Doug Miro da film yazarları olarak,
televizyon kanallarında iş bulmalarının zor olduğunu ve geçmişte bir türlü
yazar kadrolarına giremediklerini söylüyor.
“Film senaryosu yazmaya alışık olduğumuz için, giriş, gelişme, sonuç
seviyoruz fakat televizyon dünyasında böyle bir durum yok. Film yazarken,
birçok şeyi masada bırakmak zorunda kalırsınız ama dizide, bu hikayeleri daha
sonra kullanma imkanınız var.” Carlo Bernard da yazar arkadaşına katılarak,
dizi yazarken, derinlere inebilmenin çok güzel olduğunun altını çiziyor.
Söyleşinin
sonlarına doğru, konuklardan da sorular gelmeye başlıyor ve Güney Amerikalı bir
davetli, ekibe, anlattıkları hikayenin, kendilerine fiziksel bir zarar
getireceğini düşünüp düşünmediklerini soruyor. Newman hayattan umutlu:
“Aslında hayır. Kolombiya’nın çok tehlikeli bir yer olduğunu düşünüyorduk
ama pek de öyle olmadığını gördük. Ülke zaman içinde güvenlik açısından çok
değişmiş. Ayrıca, dizide konu edilen herkes ya çoktan ölmüş ya da hapiste.

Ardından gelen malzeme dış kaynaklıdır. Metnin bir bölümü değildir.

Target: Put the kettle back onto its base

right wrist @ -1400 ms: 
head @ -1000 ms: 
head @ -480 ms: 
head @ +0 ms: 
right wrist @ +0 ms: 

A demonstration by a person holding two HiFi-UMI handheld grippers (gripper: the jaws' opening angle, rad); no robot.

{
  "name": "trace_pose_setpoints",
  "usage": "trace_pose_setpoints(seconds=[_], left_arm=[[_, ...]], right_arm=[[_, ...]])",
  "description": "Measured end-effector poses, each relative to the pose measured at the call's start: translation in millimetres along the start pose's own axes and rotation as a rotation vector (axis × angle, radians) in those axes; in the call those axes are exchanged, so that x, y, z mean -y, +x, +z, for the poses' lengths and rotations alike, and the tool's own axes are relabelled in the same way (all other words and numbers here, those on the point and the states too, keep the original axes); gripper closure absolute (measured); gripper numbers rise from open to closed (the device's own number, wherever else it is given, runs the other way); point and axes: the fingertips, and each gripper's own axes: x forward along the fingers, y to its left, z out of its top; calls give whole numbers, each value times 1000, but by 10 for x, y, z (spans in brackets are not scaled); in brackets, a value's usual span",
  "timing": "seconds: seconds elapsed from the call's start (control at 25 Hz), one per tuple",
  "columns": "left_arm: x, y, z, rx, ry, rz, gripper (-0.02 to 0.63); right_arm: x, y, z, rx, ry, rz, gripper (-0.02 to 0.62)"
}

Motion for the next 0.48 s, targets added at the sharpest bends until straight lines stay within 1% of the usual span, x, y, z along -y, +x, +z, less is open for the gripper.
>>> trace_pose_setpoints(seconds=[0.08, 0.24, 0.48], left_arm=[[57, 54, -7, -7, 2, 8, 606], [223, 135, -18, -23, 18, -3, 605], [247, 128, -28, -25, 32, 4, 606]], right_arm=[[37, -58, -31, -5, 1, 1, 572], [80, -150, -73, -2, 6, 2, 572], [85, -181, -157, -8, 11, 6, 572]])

Hayatta olup, hapiste olmayanlar da bu durumdan memnun gibiler çünkü diziyi
bayağı izliyorlar. Başımıza bir şey geleceğini pek düşünmedik.”
Kolombiyalı Pablo
Escobar rolü için neden Brezilyalı Wagner Moura’nın seçildiği sorulduğunda, genç
aktörün oyunculuk yeteneğine hayran kaldıklarını söyleyen Newman, başlarda
Wagner’ın aksanı nedeniyle kötü eleştiriler aldıklarını ama sonunda,
Kolombiyalılar’ın dahi kendisini kabullendiğini anlatıyor. Baştan beri
Brezilya’nın kendileri için iyi bir market olacağını bildiklerini söyleyen
yazar, ellerinden geldiğince Kolombiyalı oyuncular seçmeye çalıştıklarını ama
Moura’yı tamamen oyunculuk yeteneği nedeniyle tercih ettiklerini belirtiyor.
Temmuz
2016’da yayına girecek ikinci sezonun, Pablo Escobar’ın ölümüyle biteceği
kesinleşmiş durumda. Dizinin akıbetiyle ilgili henüz yeni bir bilgi olmasa da,
üçüncü sezonun yapılması durumunda, hikayenin gidişatının Escobar’sız son
derece ilginç olacağını söyleyebiliriz.